• What the task asks
Match on the string "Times" in the entries below and return every matching line.

_____

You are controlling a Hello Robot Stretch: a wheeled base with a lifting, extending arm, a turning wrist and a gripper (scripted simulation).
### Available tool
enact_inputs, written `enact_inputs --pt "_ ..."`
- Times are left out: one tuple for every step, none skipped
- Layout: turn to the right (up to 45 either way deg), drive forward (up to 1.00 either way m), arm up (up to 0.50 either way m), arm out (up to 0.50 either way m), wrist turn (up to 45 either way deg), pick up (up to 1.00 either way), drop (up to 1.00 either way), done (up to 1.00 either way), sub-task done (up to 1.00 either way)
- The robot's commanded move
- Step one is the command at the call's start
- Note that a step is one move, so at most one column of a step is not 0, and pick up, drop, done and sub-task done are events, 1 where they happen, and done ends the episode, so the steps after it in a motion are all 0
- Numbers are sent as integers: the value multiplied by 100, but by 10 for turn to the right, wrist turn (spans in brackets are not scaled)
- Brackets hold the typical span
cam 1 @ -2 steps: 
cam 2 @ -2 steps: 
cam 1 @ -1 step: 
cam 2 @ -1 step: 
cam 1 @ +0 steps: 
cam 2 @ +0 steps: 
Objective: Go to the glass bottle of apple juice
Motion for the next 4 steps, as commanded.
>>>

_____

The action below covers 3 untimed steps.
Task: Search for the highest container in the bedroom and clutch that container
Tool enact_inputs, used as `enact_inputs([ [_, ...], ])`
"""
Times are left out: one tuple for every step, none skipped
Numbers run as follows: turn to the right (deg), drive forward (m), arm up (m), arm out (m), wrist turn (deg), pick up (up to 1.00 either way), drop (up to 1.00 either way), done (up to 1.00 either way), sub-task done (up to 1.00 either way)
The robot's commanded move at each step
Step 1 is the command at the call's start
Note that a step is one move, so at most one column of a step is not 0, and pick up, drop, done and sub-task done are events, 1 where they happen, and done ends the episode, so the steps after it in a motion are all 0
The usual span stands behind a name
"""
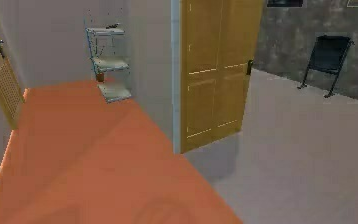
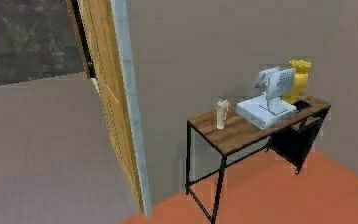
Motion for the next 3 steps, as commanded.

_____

• Answer area
- Times are left out: one tuple for every step, none skipped
Times are left out: one tuple for every step, none skipped

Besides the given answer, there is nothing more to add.